« La deuxième phase de la « vaste consultation » sur les retraites, organisée via le site Internet schwätzmat.lu, se veut plus « thématique et interactive », a souligné mercredi Martine Deprez, ministre des Affaires sociales du CSV. Elle a d’ailleurs annoncé, dès sa conférence de presse, que les questions étaient disponibles en ligne « dès à présent ».
Depuis mercredi, on trouve en ligne non seulement des questions portant sur trois grands thèmes, mais aussi l’ensemble des 2 022 commentaires soumis lors du premier cycle de consultation, ainsi que de brefs comptes rendus des réunions que Martine Deprez a tenues depuis octobre. Certains contiennent des passages intéressants. Par exemple, Mme Deprez a fait savoir à la CGFP et à la FGFC que par « large consultation », on entendait dès le départ une discussion « globale », c’est-à-dire portant également sur les retraites dans le secteur public. Dans le compte-rendu, la ministre laisse toutefois entendre que le gouvernement ne souhaite pas remettre en cause les retraites dans le cadre du régime transitoire.

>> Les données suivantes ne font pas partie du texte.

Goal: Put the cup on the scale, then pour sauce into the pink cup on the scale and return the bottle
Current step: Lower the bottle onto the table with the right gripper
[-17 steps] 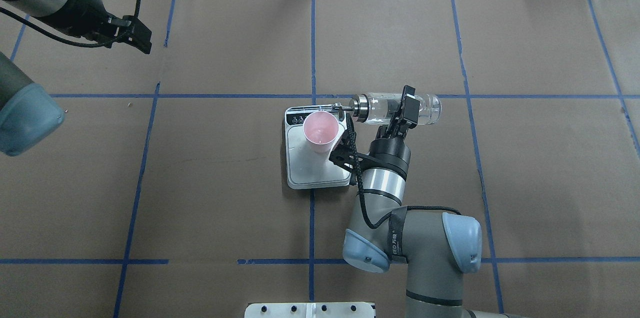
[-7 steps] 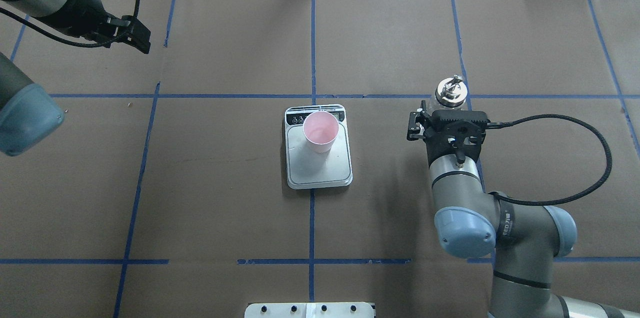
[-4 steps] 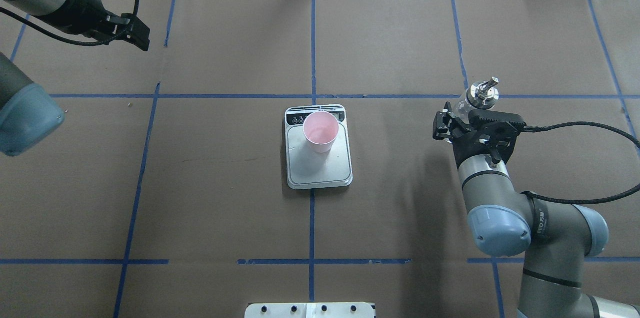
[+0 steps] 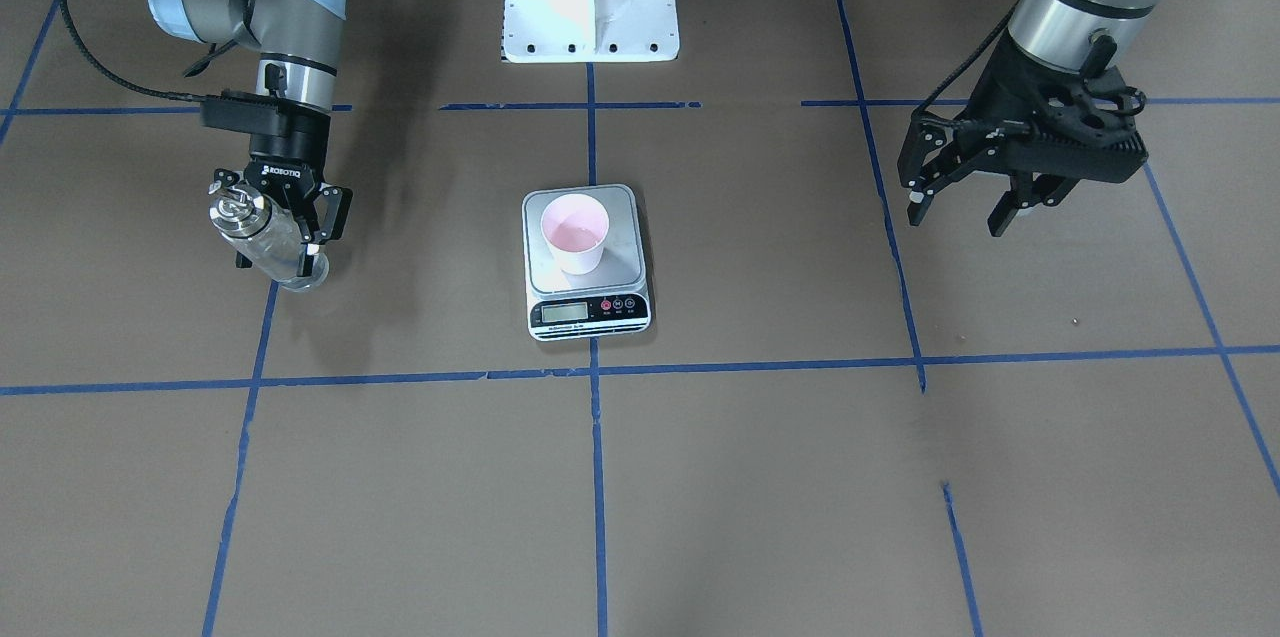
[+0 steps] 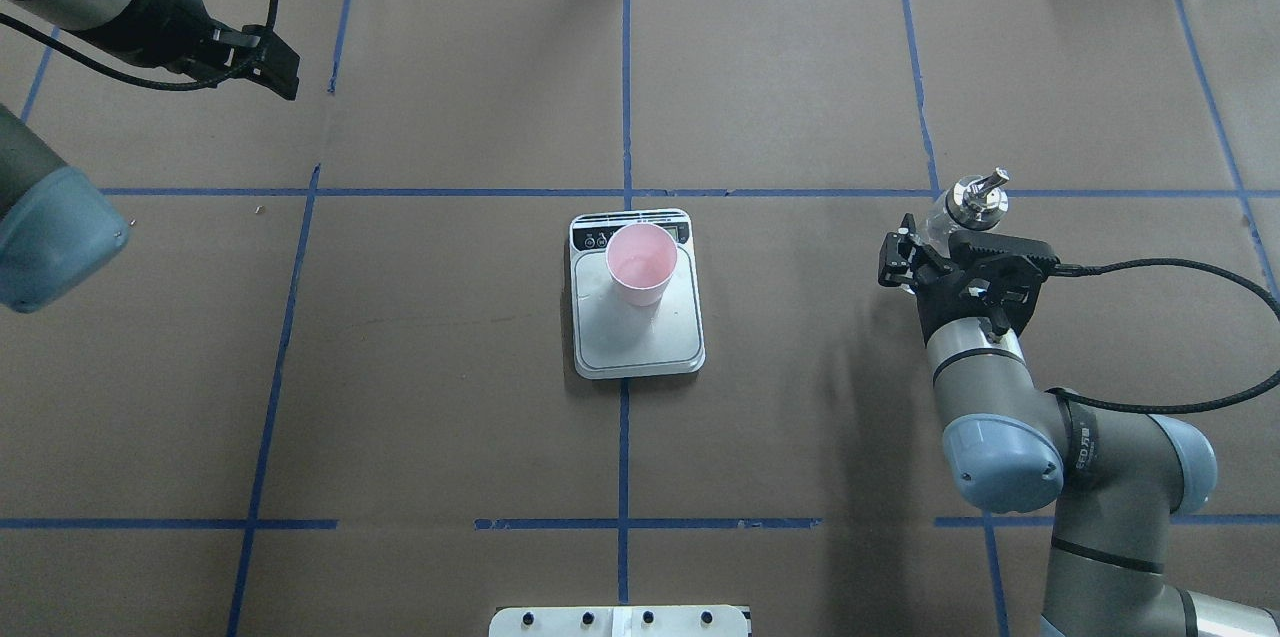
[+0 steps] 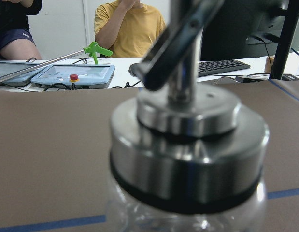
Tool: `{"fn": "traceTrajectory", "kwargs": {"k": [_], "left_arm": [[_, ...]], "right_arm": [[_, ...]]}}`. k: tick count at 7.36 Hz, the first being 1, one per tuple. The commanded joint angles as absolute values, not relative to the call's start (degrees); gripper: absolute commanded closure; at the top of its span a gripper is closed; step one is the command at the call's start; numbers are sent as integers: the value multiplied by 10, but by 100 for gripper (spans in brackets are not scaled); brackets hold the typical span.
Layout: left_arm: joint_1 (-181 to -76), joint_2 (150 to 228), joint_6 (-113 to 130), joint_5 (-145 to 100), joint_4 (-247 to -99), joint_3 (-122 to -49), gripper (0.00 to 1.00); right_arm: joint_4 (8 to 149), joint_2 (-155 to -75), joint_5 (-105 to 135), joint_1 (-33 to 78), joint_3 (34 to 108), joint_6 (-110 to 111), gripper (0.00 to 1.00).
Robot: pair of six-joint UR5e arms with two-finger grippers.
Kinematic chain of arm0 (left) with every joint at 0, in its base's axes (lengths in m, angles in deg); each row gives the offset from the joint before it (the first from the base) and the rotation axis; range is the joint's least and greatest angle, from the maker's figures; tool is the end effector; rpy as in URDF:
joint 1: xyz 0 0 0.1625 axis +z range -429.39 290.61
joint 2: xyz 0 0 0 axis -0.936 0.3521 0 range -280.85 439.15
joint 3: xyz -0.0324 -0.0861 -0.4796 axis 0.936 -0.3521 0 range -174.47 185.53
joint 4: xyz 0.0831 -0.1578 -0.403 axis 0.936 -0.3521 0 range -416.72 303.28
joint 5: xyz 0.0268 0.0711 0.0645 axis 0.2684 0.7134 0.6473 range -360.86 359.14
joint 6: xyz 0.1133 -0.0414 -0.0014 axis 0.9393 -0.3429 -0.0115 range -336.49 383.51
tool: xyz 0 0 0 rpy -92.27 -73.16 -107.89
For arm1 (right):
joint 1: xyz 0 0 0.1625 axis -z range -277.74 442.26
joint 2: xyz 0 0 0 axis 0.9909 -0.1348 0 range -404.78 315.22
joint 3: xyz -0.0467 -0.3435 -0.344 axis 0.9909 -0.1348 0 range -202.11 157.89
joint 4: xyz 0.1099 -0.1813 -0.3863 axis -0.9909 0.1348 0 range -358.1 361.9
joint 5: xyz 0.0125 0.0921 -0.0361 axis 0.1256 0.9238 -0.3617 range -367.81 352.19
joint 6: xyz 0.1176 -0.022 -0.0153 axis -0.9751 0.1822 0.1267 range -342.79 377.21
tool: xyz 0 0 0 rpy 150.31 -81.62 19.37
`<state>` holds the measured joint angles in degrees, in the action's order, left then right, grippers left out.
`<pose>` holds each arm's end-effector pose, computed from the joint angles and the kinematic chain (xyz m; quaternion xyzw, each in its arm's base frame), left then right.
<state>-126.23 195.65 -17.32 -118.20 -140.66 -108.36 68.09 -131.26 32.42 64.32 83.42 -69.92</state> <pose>0.2803 -0.5717 0.2829 0.1611 0.3954 0.0287 0.9038 -0.4568 -0.3847 0.5022 0.4451 -0.2553 0.2631 0.8170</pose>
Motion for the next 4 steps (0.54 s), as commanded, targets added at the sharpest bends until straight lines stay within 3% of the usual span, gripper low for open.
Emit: {"fn": "traceTrajectory", "kwargs": {"k": [1,4], "left_arm": [[-1263,1956,-173,-1182,-1407,-1081,23],[-1263,1956,-172,-1176,-1407,-1079,23]], "right_arm": [[680,-1311,323,644,820,-702,100],[681,-1314,323,644,818,-708,100]]}}
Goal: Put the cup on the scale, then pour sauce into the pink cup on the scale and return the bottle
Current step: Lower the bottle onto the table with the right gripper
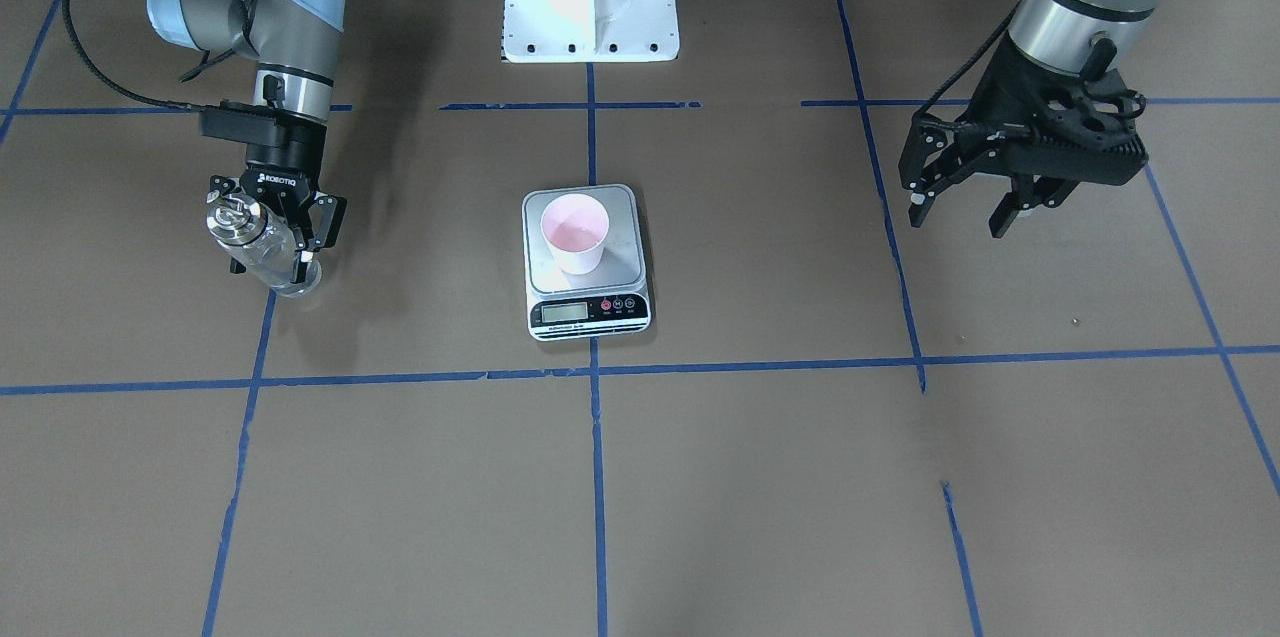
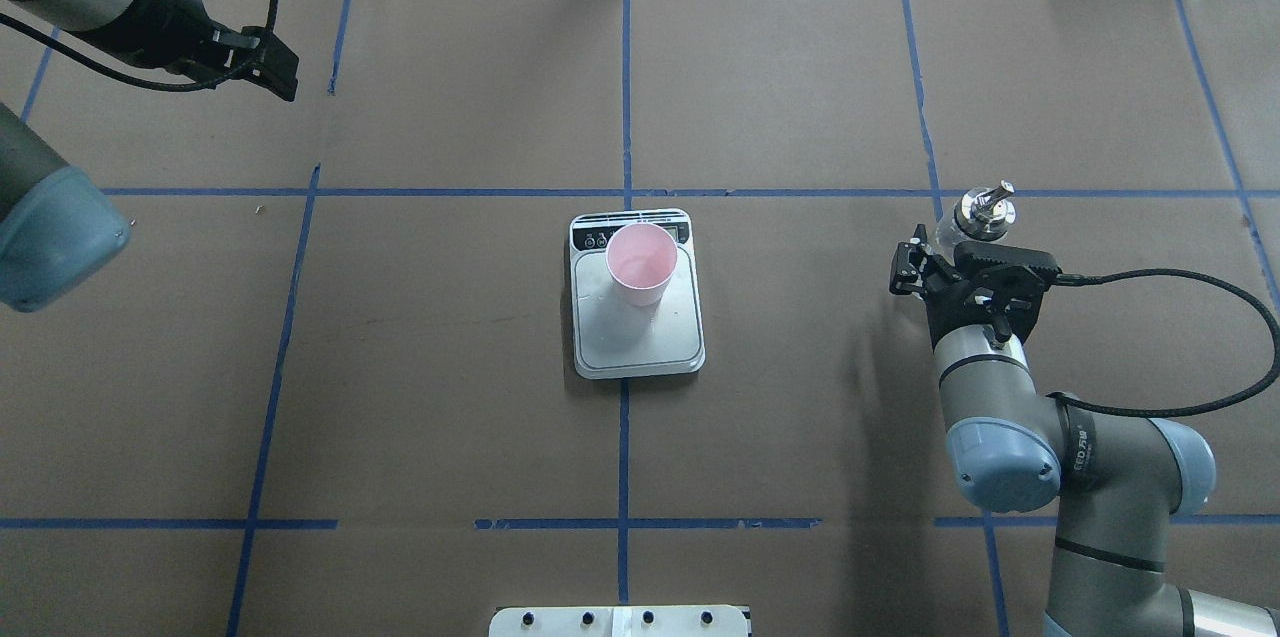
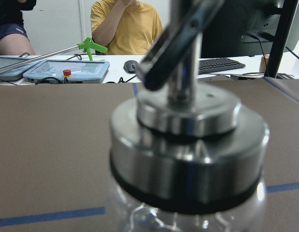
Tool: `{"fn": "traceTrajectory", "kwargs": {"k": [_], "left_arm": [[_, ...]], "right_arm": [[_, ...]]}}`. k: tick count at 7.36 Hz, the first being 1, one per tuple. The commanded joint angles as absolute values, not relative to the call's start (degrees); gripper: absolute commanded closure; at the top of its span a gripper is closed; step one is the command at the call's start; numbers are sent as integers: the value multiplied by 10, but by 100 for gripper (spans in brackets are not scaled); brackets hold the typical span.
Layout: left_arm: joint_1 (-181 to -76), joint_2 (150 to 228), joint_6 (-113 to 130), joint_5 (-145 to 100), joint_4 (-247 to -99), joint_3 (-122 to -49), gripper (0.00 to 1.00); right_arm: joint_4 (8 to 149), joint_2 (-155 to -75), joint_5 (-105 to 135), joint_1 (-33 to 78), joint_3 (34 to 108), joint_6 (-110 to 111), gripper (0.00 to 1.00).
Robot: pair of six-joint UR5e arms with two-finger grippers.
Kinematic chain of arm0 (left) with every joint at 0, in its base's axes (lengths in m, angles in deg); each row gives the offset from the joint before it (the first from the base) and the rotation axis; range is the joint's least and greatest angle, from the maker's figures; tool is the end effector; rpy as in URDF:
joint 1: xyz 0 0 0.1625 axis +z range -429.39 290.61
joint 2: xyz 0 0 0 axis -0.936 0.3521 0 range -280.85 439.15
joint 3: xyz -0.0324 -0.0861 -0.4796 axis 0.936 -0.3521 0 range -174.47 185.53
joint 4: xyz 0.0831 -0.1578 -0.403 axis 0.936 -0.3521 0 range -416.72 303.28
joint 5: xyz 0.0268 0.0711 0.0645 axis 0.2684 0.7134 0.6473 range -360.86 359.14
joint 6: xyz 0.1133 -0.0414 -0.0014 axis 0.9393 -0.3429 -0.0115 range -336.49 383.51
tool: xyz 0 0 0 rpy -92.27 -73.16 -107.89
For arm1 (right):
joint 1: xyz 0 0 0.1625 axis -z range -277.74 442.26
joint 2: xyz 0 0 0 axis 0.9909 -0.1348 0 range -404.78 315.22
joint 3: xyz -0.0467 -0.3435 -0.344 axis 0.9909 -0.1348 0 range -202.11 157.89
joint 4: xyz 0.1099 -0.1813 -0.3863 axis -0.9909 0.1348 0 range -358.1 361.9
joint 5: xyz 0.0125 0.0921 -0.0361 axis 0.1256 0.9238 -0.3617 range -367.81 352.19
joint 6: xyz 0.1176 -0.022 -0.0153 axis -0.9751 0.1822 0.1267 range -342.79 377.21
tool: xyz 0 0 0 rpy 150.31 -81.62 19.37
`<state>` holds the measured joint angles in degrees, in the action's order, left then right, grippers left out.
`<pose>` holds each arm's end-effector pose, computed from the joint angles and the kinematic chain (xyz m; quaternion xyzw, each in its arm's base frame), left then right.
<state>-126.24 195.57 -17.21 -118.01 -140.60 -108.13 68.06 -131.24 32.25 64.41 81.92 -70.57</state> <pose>0.2806 -0.5729 0.2858 0.1600 0.3926 0.0281 0.9052 -0.4608 -0.3854 0.5154 0.4447 -0.2468 0.2631 0.8198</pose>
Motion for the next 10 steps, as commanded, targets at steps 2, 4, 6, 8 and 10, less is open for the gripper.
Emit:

Hormis le procès-verbal de la réunion avec les deux syndicats du secteur public, seul celui conclu avec l’association étudiante Acel contient des déclarations de la ministre. Elle a assuré à l’Acel qu’elle mettrait des « experts » à disposition afin que celle-ci puisse suivre le rythme lors de la deuxième phase de consultation. L’association étudiante avait déclaré que la question des retraites était « très technique », raison pour laquelle elle n’était pas en mesure de « présenter des mesures concrètes ». Les formations suivies entre 18 et 27 ans devraient toutefois continuer à être reconnues comme périodes complémentaires pour l’octroi d’une retraite anticipée. Les formations continues suivies plus tard dans la vie professionnelle devraient également être prises en compte dans cette période totale de 108 mois.
L’UEL a expressément déclaré qu’elle ne formulait pas de « revendications », mais qu’elle soumettait des « propositions ». Cela tenait peut-être au format « consultation » de la discussion, car les propositions de l’UEL coïncident avec les revendications qu’elle a formulées dans le rapport sur les retraites du Conseil économique et social. Mais peut-être tenait-elle également à ne pas entrer en contradiction avec la fondation Idea de la Chambre de commerce : Idea a présenté tout un éventail de propositions. Une réduction des retraites y figure tout autant qu’une augmentation des cotisations. Le Conseil de la durabilité peut envisager l’une comme l’autre ; une augmentation des cotisations, toutefois, uniquement « le cas échéant ». L’OGBL et le LCGB ont plaidé en faveur de la suppression du plafond de cotisation fixé à cinq fois le salaire minimum, mais ont apparemment renoncé à exiger que cela n’entraîne pas d’augmentation des prestations de retraite. Ce qui s’explique peut-être par un souci de ménager la CGFP.
La deuxième consultation en ligne devrait se poursuivre jusqu’au 9 mars. De fin mars à fin avril, trois « réunions d’experts » auront lieu sur les trois thèmes faisant l’objet de la consultation en ligne. Outre les trois grands syndicats et l’UEL, sont invités une députée de chaque parti représenté au Parlement et un représentant de la section jeunesse de chaque parti, ainsi que sept organisations de la société civile – de l’ACEL au Conseil national des femmes en passant par le Mouvement écologique.
Alors que la première consultation en ligne permettait de soumettre jusqu’à 500 caractères, la deuxième phase comprend six à huit thèses dans chacun des domaines suivants : « capacité d’adaptation », « durabilité » et « équité ». Les participants sont invités à indiquer dans quelle mesure ils sont d’accord ou non avec ces thèses et à justifier leur position. Les thèses sont formulées de manière positive et supposent que les participants maîtrisent les liens entre politique économique et politique sociale. « Réduire les retraites » n’est pas une thèse, mais par exemple : « L’augmentation de la productivité et des investissements est d’une importance cruciale pour soutenir le système de retraite. »
Toutes les thèses ne sont pas bien fondées. Ainsi, dans la section « Capacité d’adaptation », on trouve six thèses sur les départs à la retraite « flexibles ». En introduction, il est indiqué que ceux qui travaillent plus longtemps renforcent le financement des retraites. C’est faux, compte tenu de la configuration actuelle du système : ceux qui cotisent plus longtemps acquièrent davantage de droits à la retraite, alors que les promesses en matière de retraites sont importantes. Le financement ne serait renforcé que si les retraites étaient réduites au préalable.